第七十七話『神術の三大勇者』
ガレーシャが、恐る恐る後ろを見ると……。
其処には、青くなった女性が静かに佇んでいた。
本当に、そのままの意味で。
ヒュードロドロ、とか効果音が鳴りそうな、完全にホラーな佇まい。
「きゃあッ!……な、誰ですかこの人!?」
それにガレーシャは咄嗟に飛び退った。
その顔は恐怖を隠しきれていない。
恐怖の視線の先には青く、そのままの意味で透き通った身体の女性がいる。
そもそも人間なのかすら分からない。
理由。
……彼女は魔力によって作られている様だからだ。
出力元は……この魔道具の道か。
「多分案内役だと思う。人を驚かせる機能付きの……かな?」
挨拶混じりに僕は冗談を。
すると青い女性はフォーマルに、
「……そんな機能は主人から付けられてすらおりません。ですが、案内役なのは確かなので、案内致します。ユト様、モイラ様、ガレーシャ様ですね。こちらへ」
スルリ、と女性は煽りを回避。
で、そのまま魔道具山道を突き進んでいく青い女性。
……無駄な行動はせずの、効率的な行動。
正に。
「人工知能って訳かー。なんかサイバー感」
モイラの通り、あれは人工知能。
この時代に、完全自律型のAIを作るとは……。
……あまり凄くはないけど、この時代の人が下手に見たら完全にオーパーツだと思われるよ。
「さ、サイ……ヴァー?」
そして、未来にしか存在しない用語の連呼にガレーシャの脳はパンク。
止まって足踏みする彼女達に向け、僕は忠告、
「困惑してないで。あの子に置いてかれちゃうみたいだよ?」
僕の言葉通り、青い女性はスタスタと歩んで行っている。
止まる気配も全く無しで。
「あ」
♦︎
空には雪。
横には針葉樹林。
下には、三人と一体の人物達が歩く。
「目的地までの退屈な道のりの間にさ。暇潰しに少し話でもしない?」
仲良くなる為に。
人工知能だから、語り合う知恵くらいは搭載されている筈。
「何をですか?」
うん。行けそうな雰囲気だ。
「いやさ。この雪山も含めて、君を作った主人達の説明を聞きたいんだよ。主にガレーシャが」
突然の名指しに、ガレーシャは不意に声を上げる。
「……うぇ?あ、まあそうですね。知りたいって言ったのは事実ですし」
少々取り乱してはいるが、流石に事実。
それは青い彼女も知っているので、
「……了解致しました。
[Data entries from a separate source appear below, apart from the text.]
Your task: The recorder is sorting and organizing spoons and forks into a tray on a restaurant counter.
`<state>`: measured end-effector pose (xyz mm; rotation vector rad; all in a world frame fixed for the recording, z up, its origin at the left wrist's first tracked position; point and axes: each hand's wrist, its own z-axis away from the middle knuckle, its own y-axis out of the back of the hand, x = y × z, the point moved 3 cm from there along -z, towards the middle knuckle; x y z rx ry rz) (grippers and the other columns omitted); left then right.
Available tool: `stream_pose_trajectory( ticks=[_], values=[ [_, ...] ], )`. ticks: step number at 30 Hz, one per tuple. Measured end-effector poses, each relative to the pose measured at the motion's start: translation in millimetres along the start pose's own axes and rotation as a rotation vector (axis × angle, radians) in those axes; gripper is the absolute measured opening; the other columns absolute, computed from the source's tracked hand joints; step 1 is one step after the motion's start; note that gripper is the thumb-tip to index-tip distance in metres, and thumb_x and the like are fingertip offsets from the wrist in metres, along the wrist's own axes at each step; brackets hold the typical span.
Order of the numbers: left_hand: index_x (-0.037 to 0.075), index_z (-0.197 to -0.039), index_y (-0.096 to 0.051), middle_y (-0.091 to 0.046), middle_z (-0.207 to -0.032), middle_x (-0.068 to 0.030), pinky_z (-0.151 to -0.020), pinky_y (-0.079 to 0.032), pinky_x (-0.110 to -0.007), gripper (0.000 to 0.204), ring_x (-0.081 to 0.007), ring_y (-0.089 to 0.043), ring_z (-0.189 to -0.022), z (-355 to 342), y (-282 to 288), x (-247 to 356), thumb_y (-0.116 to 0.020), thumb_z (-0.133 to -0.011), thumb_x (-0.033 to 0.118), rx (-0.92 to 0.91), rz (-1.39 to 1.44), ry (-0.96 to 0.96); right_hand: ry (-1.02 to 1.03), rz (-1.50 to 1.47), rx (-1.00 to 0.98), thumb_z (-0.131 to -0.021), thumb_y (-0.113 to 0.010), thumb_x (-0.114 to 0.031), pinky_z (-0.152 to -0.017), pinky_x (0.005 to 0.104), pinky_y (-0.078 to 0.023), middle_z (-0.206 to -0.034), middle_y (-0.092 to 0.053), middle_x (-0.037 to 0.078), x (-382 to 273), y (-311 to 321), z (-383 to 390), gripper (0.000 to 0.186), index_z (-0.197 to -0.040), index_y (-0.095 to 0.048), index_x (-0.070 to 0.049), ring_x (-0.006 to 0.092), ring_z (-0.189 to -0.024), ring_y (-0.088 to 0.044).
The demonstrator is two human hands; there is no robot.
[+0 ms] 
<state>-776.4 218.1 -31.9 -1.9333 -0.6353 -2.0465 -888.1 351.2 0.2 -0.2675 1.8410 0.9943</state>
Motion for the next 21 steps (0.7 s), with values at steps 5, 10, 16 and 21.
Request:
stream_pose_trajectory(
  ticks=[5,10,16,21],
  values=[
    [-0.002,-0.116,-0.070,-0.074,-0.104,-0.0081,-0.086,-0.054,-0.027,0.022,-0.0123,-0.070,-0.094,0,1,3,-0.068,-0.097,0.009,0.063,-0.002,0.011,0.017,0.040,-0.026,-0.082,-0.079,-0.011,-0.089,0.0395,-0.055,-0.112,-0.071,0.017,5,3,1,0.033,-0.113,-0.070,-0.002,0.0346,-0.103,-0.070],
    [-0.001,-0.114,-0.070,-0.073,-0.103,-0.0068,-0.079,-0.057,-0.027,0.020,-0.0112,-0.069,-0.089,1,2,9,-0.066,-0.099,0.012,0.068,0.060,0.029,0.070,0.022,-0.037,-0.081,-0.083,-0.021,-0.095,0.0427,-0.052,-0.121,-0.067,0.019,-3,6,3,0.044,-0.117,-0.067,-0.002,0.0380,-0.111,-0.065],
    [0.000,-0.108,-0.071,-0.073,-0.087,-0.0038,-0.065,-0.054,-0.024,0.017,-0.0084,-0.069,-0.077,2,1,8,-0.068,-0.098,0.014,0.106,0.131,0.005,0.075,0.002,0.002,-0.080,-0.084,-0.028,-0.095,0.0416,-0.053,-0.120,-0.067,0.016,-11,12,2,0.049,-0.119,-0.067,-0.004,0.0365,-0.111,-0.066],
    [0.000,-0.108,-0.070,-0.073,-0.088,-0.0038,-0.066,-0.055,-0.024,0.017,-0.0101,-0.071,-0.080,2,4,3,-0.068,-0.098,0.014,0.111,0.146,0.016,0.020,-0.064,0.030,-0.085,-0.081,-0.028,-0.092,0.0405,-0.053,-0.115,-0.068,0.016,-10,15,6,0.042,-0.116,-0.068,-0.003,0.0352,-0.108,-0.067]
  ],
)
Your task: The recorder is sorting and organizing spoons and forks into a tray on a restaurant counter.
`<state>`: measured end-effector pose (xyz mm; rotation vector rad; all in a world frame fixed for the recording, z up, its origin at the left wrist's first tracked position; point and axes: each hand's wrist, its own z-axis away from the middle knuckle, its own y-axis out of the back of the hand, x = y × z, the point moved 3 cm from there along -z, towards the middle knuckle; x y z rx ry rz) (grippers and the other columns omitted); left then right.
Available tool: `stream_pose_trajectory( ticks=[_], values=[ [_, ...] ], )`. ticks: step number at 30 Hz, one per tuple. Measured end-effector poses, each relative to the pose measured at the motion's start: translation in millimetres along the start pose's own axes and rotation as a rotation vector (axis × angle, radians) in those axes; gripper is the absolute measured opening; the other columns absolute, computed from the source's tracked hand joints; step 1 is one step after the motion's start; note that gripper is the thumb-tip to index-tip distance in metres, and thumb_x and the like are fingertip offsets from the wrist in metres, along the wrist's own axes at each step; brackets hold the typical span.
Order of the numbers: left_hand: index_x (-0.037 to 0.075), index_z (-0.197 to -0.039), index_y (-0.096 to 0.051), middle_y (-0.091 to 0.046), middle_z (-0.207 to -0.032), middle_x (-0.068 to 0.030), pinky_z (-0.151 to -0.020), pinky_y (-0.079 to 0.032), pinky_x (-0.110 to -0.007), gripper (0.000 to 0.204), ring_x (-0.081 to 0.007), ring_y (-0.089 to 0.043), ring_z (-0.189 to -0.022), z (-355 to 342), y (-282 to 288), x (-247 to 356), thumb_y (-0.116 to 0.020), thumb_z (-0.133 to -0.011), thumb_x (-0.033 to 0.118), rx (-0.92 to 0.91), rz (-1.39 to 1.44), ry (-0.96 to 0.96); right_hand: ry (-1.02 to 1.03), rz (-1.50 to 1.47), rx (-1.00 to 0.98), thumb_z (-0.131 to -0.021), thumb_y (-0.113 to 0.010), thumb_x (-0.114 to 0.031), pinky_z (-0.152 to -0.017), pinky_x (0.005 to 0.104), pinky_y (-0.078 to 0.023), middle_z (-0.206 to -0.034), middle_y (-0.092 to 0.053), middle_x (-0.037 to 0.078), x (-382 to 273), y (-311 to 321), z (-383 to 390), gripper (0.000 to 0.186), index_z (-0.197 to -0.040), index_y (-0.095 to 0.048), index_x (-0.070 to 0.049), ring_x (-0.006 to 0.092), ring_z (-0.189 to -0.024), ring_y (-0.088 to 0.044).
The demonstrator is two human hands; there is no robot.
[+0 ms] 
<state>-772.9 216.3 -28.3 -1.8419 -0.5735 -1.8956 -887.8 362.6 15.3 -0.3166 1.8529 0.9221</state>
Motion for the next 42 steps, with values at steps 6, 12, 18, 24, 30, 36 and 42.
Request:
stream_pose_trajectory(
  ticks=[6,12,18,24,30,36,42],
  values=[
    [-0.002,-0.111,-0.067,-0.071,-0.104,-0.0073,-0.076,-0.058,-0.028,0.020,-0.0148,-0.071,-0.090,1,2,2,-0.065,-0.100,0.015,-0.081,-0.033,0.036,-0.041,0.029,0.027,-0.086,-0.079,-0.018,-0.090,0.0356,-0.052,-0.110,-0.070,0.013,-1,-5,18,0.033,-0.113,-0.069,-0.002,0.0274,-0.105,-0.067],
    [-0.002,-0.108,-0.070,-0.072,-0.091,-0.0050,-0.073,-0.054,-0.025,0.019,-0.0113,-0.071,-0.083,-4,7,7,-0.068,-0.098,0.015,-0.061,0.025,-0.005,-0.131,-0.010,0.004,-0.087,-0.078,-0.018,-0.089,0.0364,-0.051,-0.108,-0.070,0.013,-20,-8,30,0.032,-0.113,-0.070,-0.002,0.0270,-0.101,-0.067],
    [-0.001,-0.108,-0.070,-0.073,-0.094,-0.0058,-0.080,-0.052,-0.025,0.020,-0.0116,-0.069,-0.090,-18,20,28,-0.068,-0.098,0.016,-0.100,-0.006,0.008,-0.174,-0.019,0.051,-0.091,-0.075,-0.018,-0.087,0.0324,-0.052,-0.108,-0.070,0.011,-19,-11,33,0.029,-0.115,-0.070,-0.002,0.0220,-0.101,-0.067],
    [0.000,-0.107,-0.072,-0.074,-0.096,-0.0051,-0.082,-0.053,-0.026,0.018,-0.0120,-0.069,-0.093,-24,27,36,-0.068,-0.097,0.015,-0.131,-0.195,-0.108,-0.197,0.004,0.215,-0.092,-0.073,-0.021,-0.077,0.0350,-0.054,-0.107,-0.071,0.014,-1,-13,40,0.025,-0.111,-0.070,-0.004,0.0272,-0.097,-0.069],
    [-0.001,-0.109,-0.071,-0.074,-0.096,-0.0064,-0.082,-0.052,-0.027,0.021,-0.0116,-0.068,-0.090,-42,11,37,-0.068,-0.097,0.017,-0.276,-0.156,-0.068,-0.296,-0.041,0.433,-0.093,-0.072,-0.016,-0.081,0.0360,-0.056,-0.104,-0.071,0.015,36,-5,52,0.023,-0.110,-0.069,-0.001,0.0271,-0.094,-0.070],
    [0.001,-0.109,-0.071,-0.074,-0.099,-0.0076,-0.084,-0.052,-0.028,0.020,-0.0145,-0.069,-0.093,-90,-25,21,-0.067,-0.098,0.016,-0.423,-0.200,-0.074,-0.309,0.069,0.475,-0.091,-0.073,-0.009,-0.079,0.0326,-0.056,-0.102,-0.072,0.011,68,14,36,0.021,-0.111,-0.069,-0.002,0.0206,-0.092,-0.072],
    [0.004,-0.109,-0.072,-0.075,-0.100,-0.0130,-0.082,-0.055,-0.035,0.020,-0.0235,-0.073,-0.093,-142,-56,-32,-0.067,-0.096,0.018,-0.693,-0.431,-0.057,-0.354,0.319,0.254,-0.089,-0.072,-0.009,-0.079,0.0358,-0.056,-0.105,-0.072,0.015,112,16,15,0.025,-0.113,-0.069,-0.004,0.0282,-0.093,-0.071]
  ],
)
ここの特徴をお教えしましょう」
そして彼女はゆらゆらと身体を揺らし、語り始めた。
♦︎
約百年前、世界には悪逆と殺戮を良しとする魔王が存在した。
魔王は大国メイゼラビアンや、リアン王国からの猛勢を跳ね除け、他国家を幾つも破滅に追い込むなど、かなりの力を持っていた。
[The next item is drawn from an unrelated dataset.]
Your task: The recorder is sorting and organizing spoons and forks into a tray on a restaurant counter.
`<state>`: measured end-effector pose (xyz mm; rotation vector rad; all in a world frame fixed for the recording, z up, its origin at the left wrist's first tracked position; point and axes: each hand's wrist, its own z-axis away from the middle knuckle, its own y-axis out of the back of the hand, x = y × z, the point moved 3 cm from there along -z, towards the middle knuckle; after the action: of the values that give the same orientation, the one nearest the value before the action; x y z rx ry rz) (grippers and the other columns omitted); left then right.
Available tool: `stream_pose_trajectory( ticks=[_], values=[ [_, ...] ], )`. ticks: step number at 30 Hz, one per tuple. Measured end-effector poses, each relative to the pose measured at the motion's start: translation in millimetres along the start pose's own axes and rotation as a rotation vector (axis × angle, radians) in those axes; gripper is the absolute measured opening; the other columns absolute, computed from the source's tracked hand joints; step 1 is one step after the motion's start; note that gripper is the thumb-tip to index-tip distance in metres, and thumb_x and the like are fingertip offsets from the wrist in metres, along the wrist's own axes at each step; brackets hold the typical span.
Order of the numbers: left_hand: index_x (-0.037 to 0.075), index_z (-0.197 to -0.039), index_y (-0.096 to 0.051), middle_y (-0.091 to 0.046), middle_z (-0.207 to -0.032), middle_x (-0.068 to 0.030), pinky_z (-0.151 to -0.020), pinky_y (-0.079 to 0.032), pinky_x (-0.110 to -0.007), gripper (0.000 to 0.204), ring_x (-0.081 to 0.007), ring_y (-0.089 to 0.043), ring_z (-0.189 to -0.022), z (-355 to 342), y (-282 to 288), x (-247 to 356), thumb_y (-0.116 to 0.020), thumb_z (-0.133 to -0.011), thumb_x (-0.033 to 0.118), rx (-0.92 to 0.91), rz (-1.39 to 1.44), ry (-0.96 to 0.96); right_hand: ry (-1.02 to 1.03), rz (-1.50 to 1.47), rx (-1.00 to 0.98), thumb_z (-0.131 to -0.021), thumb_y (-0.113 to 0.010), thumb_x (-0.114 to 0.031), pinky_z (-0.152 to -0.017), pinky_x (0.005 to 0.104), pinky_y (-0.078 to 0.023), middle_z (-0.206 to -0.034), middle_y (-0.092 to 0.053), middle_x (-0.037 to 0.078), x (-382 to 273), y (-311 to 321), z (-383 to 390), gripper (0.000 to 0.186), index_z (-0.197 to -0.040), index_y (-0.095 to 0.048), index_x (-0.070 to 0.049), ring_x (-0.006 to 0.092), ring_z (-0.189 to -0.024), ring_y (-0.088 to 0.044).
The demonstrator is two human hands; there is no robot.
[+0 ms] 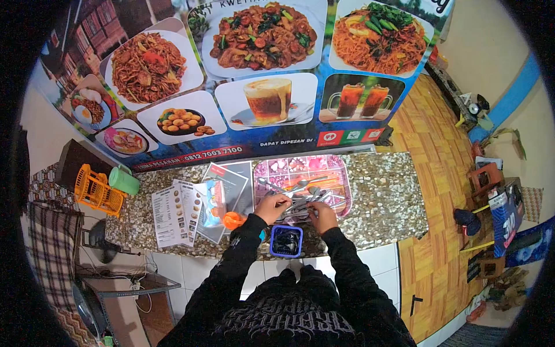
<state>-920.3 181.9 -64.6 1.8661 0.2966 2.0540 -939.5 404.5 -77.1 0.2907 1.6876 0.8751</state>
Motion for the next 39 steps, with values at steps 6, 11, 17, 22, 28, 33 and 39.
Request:
stream_pose_trajectory(
  ticks=[6,11,17,22,28,33,39],
  values=[
    [0.010,-0.105,-0.075,-0.075,-0.101,-0.0146,-0.083,-0.056,-0.039,0.018,-0.0295,-0.072,-0.096,-32,-22,-70,-0.067,-0.090,0.016,-0.105,-0.171,0.007,0.174,0.228,-0.192,-0.083,-0.074,-0.017,-0.094,0.0463,-0.052,-0.109,-0.071,0.014,40,-44,-24,0.031,-0.113,-0.071,-0.010,0.0355,-0.107,-0.064],
    [0.016,-0.110,-0.074,-0.073,-0.105,-0.0168,-0.087,-0.055,-0.046,0.025,-0.0353,-0.069,-0.099,-40,-31,-63,-0.064,-0.089,0.022,-0.294,-0.495,0.207,0.171,0.384,-0.333,-0.081,-0.076,-0.024,-0.098,0.0457,-0.049,-0.112,-0.070,0.013,41,-55,-31,0.035,-0.113,-0.070,-0.012,0.0357,-0.105,-0.064],
    [0.012,-0.111,-0.073,-0.071,-0.110,-0.0181,-0.092,-0.053,-0.046,0.027,-0.0365,-0.068,-0.105,-38,-29,-47,-0.064,-0.087,0.023,-0.353,-0.595,0.270,0.177,0.399,-0.376,-0.081,-0.077,-0.029,-0.094,0.0468,-0.051,-0.111,-0.070,0.011,36,-58,-35,0.035,-0.113,-0.072,-0.014,0.0363,-0.107,-0.063],
    [0.011,-0.112,-0.072,-0.071,-0.111,-0.0189,-0.092,-0.053,-0.047,0.029,-0.0370,-0.068,-0.106,-40,-33,-39,-0.064,-0.086,0.021,-0.381,-0.575,0.252,0.200,0.419,-0.385,-0.083,-0.075,-0.029,-0.093,0.0469,-0.051,-0.109,-0.069,0.012,35,-63,-34,0.031,-0.111,-0.073,-0.015,0.0359,-0.106,-0.063],
    [0.009,-0.120,-0.070,-0.070,-0.112,-0.0203,-0.091,-0.053,-0.047,0.034,-0.0374,-0.066,-0.107,-46,-51,-61,-0.063,-0.087,0.016,-0.535,-0.675,0.248,0.182,0.434,-0.370,-0.089,-0.065,-0.021,-0.091,0.0461,-0.053,-0.110,-0.068,0.014,47,-77,-35,0.023,-0.110,-0.072,-0.015,0.0342,-0.107,-0.064],
    [0.009,-0.118,-0.072,-0.070,-0.113,-0.0210,-0.092,-0.053,-0.047,0.033,-0.0374,-0.066,-0.108,-39,-45,-50,-0.061,-0.087,0.013,-0.464,-0.717,0.264,0.136,0.301,-0.395,-0.091,-0.061,-0.015,-0.087,0.0469,-0.055,-0.106,-0.067,0.019,43,-74,-32,0.018,-0.103,-0.072,-0.010,0.0377,-0.102,-0.066],
    [0.008,-0.111,-0.073,-0.070,-0.105,-0.0213,-0.096,-0.052,-0.046,0.030,-0.0372,-0.067,-0.104,-32,-16,-17,-0.062,-0.083,0.007,-0.230,-0.881,0.142,0.119,-0.036,-0.180,-0.092,-0.067,-0.008,-0.070,0.0385,-0.056,-0.089,-0.066,0.016,38,-58,-37,0.014,-0.102,-0.072,0.000,0.0293,-0.077,-0.069]
  ],
)
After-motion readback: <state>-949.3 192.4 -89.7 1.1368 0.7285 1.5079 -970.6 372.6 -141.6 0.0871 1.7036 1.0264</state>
その力は人々に『禁忌』と言わしめるほどであったという。
魔族の頂点に位置する人型邪龍でさえ、簡単に手駒に取られる程であった。
その軍勢は、例えリアン王国であろうとも太刀打ちできなかった。
魔王は世界を滅ぼし支配するという強い願望を持ち、その野望は誰にも止められない。
……人々は恐怖した。
止められぬ支配。
尽くされる悪逆。
その度が過ぎるあまり、魔王軍側に付く人間も居た。
魔王出現から数年と経たずに、世界は闇に包まれた。
そのまま人類は、完全に破滅の一途を辿る……。
ーーそう、思われた時だった。
世界に、三人の勇者が現れたのだ。
祖は。
一人は世界を聖光で包まんとする、唯一の剣聖。
一人はその拳のみで世界を突き進み続ける、唯一の神拳士。
一人はその頭脳で世界を慈愛で満たした、唯一の神導師。
……かの名は『神術の三大勇者』
他世界から遣わされた、世界の絶対なる抑止力そのものである。